▸ **WHAT NEEDS TO BE DONE**
Could you work out how many lines of the material below hold "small"? Only the number is needed.

-------- SUPPLIED RECORDS --------

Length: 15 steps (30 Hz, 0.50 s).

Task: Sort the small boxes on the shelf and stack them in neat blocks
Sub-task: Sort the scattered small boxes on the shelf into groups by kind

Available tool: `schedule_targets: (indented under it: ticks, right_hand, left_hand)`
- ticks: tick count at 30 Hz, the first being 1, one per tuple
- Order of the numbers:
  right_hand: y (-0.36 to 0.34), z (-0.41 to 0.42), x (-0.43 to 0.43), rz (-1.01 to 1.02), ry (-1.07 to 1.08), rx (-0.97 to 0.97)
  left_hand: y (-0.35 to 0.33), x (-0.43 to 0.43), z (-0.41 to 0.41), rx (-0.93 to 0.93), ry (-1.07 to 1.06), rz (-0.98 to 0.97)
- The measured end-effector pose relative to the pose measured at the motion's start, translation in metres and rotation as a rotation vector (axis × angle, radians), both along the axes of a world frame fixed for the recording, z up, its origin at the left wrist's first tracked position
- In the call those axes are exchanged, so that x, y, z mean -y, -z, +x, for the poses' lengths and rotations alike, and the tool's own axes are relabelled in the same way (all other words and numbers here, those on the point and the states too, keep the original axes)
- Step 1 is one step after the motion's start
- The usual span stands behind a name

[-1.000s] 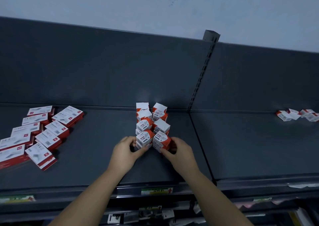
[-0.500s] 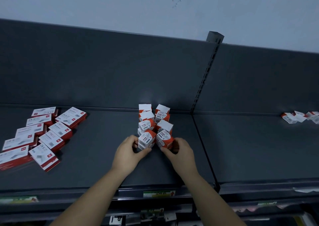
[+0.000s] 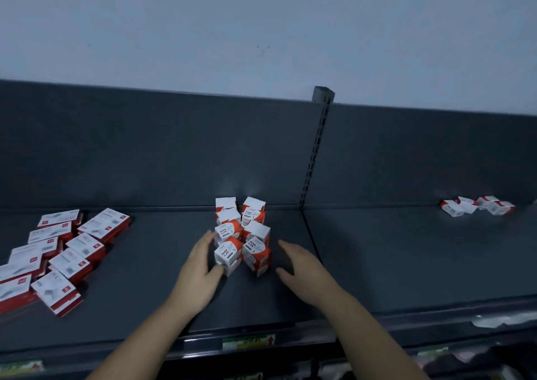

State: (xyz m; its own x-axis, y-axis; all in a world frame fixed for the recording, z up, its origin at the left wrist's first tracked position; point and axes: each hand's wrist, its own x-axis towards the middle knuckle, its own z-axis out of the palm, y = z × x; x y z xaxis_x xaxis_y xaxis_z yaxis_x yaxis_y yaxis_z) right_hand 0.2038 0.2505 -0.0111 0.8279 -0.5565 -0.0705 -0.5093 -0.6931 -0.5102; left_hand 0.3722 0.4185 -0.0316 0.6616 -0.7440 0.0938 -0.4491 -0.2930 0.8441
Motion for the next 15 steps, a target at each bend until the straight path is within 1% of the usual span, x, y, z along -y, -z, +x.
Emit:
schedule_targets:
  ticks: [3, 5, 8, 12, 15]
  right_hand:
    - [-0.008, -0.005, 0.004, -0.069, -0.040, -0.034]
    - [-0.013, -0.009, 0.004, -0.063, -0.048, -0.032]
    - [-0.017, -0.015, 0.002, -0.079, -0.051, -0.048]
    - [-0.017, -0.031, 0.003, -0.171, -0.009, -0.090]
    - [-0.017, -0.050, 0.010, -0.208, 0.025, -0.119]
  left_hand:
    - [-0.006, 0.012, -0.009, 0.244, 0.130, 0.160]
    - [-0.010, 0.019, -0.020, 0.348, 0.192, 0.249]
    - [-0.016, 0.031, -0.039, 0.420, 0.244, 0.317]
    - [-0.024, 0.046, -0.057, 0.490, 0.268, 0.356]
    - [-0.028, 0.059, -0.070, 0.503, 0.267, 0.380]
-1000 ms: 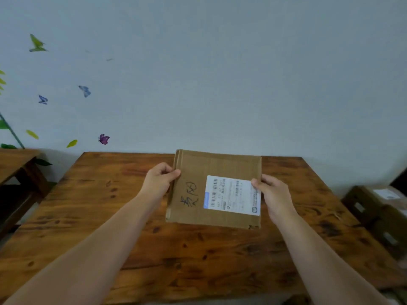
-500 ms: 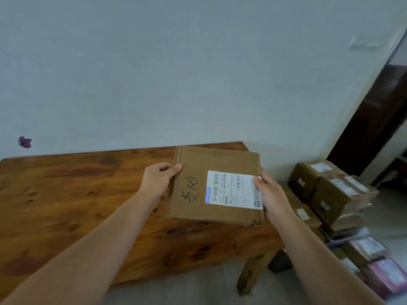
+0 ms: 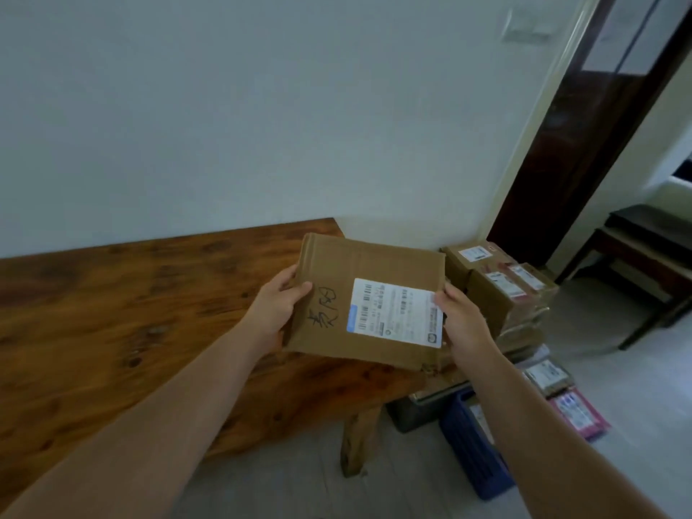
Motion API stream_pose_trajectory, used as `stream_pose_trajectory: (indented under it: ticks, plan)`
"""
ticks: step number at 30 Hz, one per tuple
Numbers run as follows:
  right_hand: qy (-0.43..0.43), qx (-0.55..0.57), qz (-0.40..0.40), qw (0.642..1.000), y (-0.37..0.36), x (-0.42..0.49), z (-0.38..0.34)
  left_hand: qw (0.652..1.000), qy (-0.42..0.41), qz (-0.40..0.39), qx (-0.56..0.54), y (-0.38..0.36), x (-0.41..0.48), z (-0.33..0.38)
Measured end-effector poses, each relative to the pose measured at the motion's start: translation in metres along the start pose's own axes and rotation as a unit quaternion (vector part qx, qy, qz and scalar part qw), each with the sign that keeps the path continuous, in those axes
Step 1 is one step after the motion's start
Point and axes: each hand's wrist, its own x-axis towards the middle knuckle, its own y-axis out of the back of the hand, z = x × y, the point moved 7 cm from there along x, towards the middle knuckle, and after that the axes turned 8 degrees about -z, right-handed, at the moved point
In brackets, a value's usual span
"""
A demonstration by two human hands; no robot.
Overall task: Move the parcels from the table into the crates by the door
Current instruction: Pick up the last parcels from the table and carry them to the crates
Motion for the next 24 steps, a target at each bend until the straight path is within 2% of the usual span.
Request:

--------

▸ **SOLUTION TO THIS PROBLEM**
2